とはいえ、各家庭で金銭面や他の家族との関係など、無理のない範囲でできることをしてきたつもりです。
ですので、私としては過去にやればよかったと思う事は特にありません。

現在の様子と、親子関係

一般受験をし、高校生になりました。
実は、公立校の受験に失敗し、第二希望の高校に入学したのですが、何度も学校見学をして気に入って決めた学校でしたので楽しく通っています。

受験の失敗という経験も、私が心配する以上に冷静に受け止めたのを見て精神的に強くなったと実感できました。
失敗をさせない、という事も大事なのかもしれませんが、失敗してもやり直せる、誰でも失敗しているという経験をさせる事の方が長い人生では大切なのではないかと、私は思っています。

高校生になると、皆、お互いの違いを認めて自分にあった友人と無理をしないで楽しくつきあっているようです。
自宅でも、以前のように愚痴をこぼすのではなく、学校で起こった楽しい話を聞かせてくれるようになりました。

ママたちにひとこと

幼児の頃はわが子の成長の見通しが持てず、不安ばかりつのることと思います。
少しばかり先輩母になった今 、私が感じることは、ハンディがある子供も、健常と言われる子供も子育てにはそれぞれ思いがけない事があるということ。

幼少期は、すくすく育っているお子さんをうらやましく思う日々でしたが、成長に従い、親子関係が崩れたり、不登校になってしまったりする子どもたちの姿を見て、私たち親子には、幼児期から療育や学校の先生、近所の方などに見守っていただき、相談できる環境が作れたことをとてもありがたく感じています。

母自身も自分を労わって、無理をしすぎず心穏やかに楽しい毎日を過ごせるよう、お祈りしています。

2015年10月

 

編集部から

神奈川県K様よりいただきました

K様とは、私が今の活動をするずっと前からお付き合い。

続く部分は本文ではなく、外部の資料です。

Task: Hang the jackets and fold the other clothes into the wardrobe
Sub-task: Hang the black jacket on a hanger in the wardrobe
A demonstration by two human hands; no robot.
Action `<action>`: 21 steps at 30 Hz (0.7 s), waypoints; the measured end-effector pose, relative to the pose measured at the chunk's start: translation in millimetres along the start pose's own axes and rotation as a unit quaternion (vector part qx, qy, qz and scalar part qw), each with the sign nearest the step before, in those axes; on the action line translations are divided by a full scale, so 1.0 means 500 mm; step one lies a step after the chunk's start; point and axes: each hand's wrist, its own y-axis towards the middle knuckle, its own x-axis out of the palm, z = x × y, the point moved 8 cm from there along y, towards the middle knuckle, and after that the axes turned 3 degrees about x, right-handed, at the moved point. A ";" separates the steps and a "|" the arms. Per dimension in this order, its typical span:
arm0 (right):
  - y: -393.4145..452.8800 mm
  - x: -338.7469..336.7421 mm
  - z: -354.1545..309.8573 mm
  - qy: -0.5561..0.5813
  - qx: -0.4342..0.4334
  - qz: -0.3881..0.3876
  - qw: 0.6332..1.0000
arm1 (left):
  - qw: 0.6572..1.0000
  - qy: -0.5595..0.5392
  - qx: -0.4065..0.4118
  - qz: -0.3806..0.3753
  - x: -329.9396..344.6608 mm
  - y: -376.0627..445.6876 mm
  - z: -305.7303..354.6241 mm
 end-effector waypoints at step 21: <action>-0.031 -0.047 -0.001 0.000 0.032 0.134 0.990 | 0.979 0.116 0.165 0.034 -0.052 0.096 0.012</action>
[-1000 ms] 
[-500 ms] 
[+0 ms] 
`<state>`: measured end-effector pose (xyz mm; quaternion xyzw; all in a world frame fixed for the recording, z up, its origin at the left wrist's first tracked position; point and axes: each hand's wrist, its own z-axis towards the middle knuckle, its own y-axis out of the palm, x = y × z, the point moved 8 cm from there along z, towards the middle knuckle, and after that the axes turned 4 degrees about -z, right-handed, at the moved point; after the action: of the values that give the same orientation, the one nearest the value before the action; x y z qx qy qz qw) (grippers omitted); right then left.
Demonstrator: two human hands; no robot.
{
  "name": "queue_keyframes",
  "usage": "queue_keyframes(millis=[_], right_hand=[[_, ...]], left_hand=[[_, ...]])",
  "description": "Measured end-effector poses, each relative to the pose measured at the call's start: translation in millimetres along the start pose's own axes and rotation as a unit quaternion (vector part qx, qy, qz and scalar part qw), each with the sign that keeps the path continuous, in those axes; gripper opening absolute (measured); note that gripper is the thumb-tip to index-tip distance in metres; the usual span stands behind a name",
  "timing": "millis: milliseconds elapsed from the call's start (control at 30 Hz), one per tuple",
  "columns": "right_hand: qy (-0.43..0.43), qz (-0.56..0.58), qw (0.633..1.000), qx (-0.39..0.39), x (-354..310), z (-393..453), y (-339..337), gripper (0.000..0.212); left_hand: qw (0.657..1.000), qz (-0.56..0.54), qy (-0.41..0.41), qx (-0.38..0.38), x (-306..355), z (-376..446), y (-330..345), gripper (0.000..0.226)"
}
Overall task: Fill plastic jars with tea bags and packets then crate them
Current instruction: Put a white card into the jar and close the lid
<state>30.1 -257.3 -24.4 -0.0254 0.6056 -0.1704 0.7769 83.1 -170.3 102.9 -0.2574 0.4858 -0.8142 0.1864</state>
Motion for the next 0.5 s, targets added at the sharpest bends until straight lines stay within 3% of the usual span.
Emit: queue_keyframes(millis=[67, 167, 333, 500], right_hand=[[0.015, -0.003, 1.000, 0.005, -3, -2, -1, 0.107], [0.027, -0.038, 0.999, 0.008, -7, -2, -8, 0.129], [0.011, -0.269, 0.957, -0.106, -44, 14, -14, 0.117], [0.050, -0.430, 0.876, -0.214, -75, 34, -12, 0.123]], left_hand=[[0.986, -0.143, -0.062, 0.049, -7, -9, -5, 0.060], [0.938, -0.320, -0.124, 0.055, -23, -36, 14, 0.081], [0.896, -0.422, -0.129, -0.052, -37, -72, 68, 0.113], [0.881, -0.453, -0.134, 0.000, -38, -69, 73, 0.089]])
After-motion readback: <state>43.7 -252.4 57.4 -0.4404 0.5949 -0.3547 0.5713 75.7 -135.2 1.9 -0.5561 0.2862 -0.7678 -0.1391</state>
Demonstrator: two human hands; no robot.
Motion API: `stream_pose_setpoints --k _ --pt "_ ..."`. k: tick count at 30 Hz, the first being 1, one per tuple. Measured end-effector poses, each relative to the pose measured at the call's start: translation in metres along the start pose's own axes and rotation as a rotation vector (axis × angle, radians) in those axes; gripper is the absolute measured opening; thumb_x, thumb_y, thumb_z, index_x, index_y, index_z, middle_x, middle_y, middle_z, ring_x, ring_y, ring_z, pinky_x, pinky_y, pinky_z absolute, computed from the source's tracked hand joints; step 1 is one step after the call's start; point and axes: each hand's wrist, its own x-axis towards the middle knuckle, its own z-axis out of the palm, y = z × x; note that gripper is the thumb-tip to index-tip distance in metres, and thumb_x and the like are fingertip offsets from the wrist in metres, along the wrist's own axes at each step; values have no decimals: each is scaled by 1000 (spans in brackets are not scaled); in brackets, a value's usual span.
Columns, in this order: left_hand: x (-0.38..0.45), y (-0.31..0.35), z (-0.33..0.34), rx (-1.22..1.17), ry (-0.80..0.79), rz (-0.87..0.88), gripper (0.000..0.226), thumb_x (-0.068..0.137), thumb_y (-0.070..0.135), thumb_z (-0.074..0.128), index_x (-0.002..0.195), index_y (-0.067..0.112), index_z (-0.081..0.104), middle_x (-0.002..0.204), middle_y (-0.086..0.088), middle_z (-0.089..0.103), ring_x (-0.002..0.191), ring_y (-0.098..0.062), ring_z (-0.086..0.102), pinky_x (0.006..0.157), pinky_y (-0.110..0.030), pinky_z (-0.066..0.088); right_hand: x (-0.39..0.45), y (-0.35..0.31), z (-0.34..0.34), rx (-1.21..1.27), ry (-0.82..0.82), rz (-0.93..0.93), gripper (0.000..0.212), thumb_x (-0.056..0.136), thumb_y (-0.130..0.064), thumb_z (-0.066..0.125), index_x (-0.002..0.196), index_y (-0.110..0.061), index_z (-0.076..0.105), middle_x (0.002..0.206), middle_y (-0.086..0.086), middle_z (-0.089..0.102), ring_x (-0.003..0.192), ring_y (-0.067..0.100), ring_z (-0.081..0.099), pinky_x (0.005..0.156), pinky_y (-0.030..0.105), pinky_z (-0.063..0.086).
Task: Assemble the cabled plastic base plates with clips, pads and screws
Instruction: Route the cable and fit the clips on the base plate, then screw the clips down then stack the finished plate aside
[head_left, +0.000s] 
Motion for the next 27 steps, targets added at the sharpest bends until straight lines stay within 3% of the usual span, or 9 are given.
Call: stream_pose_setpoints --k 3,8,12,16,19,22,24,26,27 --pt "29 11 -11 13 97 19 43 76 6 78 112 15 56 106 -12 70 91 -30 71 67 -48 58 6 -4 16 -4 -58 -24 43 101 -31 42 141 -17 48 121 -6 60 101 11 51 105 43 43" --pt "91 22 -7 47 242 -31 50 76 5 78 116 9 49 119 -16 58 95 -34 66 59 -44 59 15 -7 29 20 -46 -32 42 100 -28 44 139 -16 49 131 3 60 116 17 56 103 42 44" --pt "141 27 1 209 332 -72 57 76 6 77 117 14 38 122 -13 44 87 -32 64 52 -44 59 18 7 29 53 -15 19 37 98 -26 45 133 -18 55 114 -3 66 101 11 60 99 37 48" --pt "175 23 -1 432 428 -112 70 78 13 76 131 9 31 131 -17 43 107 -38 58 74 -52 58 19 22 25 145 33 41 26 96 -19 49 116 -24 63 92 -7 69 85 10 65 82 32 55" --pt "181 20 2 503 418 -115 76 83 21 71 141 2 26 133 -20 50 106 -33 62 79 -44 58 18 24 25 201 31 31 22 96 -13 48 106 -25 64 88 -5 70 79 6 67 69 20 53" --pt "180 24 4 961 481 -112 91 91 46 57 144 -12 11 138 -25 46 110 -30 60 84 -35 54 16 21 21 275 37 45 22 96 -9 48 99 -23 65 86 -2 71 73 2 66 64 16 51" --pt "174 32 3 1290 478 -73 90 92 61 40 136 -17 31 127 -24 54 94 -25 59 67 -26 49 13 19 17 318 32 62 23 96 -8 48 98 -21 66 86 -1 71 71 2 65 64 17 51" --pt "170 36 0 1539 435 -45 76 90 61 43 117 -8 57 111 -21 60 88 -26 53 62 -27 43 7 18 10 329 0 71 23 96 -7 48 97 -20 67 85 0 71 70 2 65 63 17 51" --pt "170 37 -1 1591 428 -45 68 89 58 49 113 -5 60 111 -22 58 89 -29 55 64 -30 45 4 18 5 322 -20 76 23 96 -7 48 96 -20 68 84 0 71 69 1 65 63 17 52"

底抜けに明るく、美しく、いつもキラキラと輝いていて、私にとっては憧れの女性でした。

今回取材をお願いしたことで、初めて彼女がこんなにたくさんの経験をされてきたことを知り、涙が止まりませんでした。

お母さんが明るい笑顔でいてくれたから、お子様も前に前に、進んでいけたのでしょう。

発達凸凹に関係なく、子育てにはいろんなことがある。早いうちから、子どもと真剣に向き合うことができる凸凹の子育ては、幸せなことなんだと気づかされました。